How much do you know about electronic health records?
By Practice Research & Policy Staff
March 28, 2013—Electronic health records (EHRs) are designed to replace a patient’s paper record while integrating care across practice settings. As health care reform moves forward with an emphasis on integrated care, the ability for mental health professionals to collaborate with other health providers across practice settings will be critical to participation in the health care system.
The following quiz was presented at the 30th annual State Leadership Conference held March 9-12 in Washington, D.C. in order to highlight some core components of EHRs and to raise awareness of professional considerations when transitioning from paper records to EHRs.
The primary difference between office management software (OMS) and an EHR is:
The applicability of standards related to the Health Insurance Portability and Accountability Act (HIPAA) and The Health Information Technology for Economic and Clinical Health (HITECH) Act
The capacity for interoperability
User-based access functions
The correct answer is B. EHRs are intended to share information across practice disciplines and settings, and to enable interconnectivity for clinical and treatment purposes. This capacity is known as interoperability. Office management systems provide electronic business management and data storage, and they can support electronic billing. But an OMS is not interoperable with other office management systems or EHRs.

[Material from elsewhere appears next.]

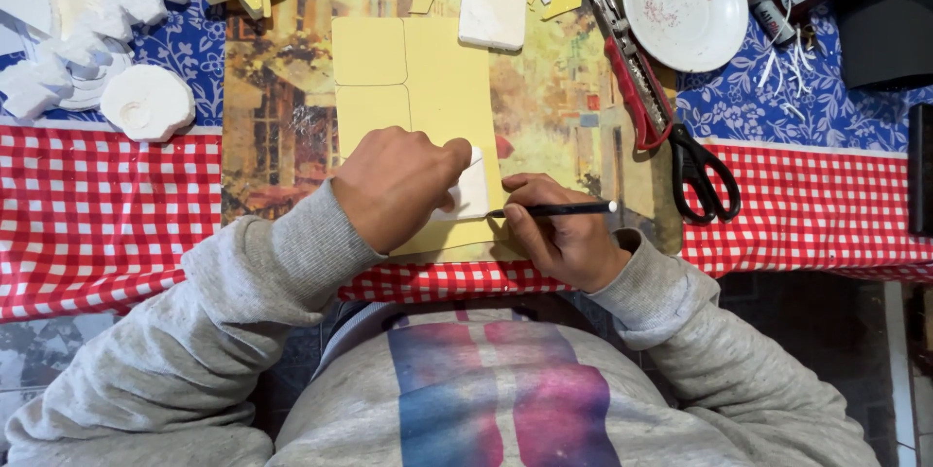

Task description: Tracing square foam pieces onto a yellow sheet of paper using a pen.

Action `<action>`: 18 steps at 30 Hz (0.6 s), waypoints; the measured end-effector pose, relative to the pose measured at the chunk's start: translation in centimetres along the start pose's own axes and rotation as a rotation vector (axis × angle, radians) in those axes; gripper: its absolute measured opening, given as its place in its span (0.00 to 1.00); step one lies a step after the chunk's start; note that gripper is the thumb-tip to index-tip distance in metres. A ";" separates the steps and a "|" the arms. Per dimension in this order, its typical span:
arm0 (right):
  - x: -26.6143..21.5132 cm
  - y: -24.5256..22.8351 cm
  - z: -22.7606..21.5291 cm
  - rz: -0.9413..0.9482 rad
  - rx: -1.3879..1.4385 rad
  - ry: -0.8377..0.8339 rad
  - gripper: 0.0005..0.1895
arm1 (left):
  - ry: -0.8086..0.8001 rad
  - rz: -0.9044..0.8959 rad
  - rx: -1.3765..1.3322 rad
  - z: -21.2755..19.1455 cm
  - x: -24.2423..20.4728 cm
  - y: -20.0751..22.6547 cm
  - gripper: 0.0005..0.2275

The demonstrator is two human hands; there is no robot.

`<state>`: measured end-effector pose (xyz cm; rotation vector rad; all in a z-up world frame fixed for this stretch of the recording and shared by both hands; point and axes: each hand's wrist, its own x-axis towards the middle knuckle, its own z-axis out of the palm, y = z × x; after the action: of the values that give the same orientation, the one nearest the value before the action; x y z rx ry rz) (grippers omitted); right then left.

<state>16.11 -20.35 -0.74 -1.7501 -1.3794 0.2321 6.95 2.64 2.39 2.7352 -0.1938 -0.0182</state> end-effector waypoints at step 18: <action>1.3 -3.3 2.5 -0.202 -0.010 -0.067 0.12 | 0.001 0.008 0.013 0.3 0.2 -0.6 0.12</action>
<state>12.81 -17.93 0.57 -1.6093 -1.5960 0.1741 7.19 3.07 1.84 2.7475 -0.2049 -0.0129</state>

Many EHRs now offer mobile applications (“apps”) that allow providers to access patient records on a smart phone, iPad or similar mobile device. HIPAA and HITECH require a psychologist using such apps to take precautions to ensure that “protected health information” (PHI) remains secure. PHI includes which of the following:
A patient’s phone number
A patient’s insurance information
Text messages to/from the patient
A patient’s medical record number
None of the above
All of the above
The correct answer is F. All four items are considered protected health information (PHI). The development of new technology facilitates access to records on the go, and mobile devices such as cell phones and tablets often allow access to PHI. Therefore, it’s up to the provider to ensure that their mobile devices remain locked when not in use and that the information contained therein is encrypted.
What can you do in order to safeguard your mobile device or tablet against a potential breach?
Make sure that you are accessing records through a secure wireless (wi-fi) internet connection
Ensure that your data is encrypted
Deactivate mobile-to-mobile sharing functions on your device
None of the above
All of the above
The correct answer is E. In addition to these three precautions, additional measures include password protecting all devices and using an application or software that can remotely remove or delete all patient data in the event the device is lost or stolen.
True or False: Role-based access for EHRs means that all practitioners who have the same role in a practice use the same login credentials — the same username and password — to access and amend patient records.
The correct answer is False. The concept of “role-based access” for EHRs relates to who can access what levels of information in a patient’s record. In EHRs, each provider and practice staffer with access to patient records retains his or her own unique login credentials. Role-based access allows system users to access only the information they need in order to perform their jobs. For example, a practitioner requires access to a different level of information than does an administrative assistant.
Data segmentation refers to:
Separating patient data within your EHR to make it easier for you to find
Using separate billing codes for different patient diagnoses
Identifying which portion of your patient’s records may be shared with other providers
The ways in which EHR user roles are defined
The correct answer is C. Data segmentation allows for specific parts of the patient’s record to be shared with practitioners across disciplines who have been identified as needing to know the information. This level of customizability differs between various types of EHR software and is often implemented as the result of dialogue involving the practitioner, the EHR vendor and the patient. In the event of an emergency, such as hospitalization when the psychologist is unavailable, data segmentation can be suspended so providers can access additional needed data. Any access to a patient’s record would leave an electronic “paper trail” indicating who accessed a patient’s record, what was viewed and when it was accessed.